▸ Instructions for the task
Transcribe the entire listing, keeping each word as it is.

▸ Dataset extract
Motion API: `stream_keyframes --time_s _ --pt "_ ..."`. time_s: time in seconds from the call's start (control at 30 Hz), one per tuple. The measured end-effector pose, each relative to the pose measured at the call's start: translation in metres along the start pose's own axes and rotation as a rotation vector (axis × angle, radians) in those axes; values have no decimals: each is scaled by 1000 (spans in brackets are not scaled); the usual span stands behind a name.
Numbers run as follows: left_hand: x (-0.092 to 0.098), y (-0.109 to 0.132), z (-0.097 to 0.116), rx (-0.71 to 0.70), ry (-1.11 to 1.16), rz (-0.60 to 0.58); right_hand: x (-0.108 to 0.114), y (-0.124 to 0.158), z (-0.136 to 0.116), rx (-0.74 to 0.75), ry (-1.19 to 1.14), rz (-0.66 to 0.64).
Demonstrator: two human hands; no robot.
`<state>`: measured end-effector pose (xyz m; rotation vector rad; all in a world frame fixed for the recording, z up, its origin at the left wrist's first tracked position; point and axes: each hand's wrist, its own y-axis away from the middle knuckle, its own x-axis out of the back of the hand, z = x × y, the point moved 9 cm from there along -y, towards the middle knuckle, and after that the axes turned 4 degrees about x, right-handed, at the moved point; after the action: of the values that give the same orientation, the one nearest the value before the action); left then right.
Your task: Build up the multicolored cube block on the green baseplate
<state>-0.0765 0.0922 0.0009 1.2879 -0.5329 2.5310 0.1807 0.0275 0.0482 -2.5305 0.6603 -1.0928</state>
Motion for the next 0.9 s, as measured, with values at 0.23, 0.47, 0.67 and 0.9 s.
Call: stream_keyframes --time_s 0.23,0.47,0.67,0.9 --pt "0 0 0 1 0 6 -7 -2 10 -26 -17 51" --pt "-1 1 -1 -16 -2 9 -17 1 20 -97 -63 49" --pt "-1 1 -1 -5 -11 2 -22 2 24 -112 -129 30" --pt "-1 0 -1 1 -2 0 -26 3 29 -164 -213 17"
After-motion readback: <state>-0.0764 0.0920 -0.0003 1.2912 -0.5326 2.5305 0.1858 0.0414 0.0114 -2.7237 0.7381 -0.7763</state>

▸ Answer for the task
Motion API: `stream_keyframes --time_s _ --pt "_ ..."`. time_s: time in seconds from the call's start (control at 30 Hz), one per tuple. The measured end-effector pose, each relative to the pose measured at the call's start: translation in metres along the start pose's own axes and rotation as a rotation vector (axis × angle, radians) in those axes; values have no decimals: each is scaled by 1000 (spans in brackets are not scaled); the usual span stands behind a name.
Numbers run as follows: left_hand: x (-0.092 to 0.098), y (-0.109 to 0.132), z (-0.097 to 0.116), rx (-0.71 to 0.70), ry (-1.11 to 1.16), rz (-0.60 to 0.58); right_hand: x (-0.108 to 0.114), y (-0.124 to 0.158), z (-0.136 to 0.116), rx (-0.74 to 0.75), ry (-1.19 to 1.14), rz (-0.66 to 0.64).
Demonstrator: two human hands; no robot.
`<state>`: measured end-effector pose (xyz m; rotation vector rad; all in a world frame fixed for the recording, z up, its origin at the left wrist's first tracked position; point and axes: each hand's wrist, its own y-axis away from the middle knuckle, its own x-axis out of the back of the hand, z = x × y, the point moved 9 cm from there along -y, towards the middle knuckle, and after that the axes turned 4 degrees about x, right-handed, at the moved point; after the action: of the values that give the same orientation, the one nearest the value before the action); left then right.
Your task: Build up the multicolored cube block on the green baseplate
<state>-0.0765 0.0922 0.0009 1.2879 -0.5329 2.5310 0.1807 0.0275 0.0482 -2.5305 0.6603 -1.0928</state>
Motion for the next 0.9 s, as measured, with values at 0.23, 0.47, 0.67 and 0.9 s.
Call: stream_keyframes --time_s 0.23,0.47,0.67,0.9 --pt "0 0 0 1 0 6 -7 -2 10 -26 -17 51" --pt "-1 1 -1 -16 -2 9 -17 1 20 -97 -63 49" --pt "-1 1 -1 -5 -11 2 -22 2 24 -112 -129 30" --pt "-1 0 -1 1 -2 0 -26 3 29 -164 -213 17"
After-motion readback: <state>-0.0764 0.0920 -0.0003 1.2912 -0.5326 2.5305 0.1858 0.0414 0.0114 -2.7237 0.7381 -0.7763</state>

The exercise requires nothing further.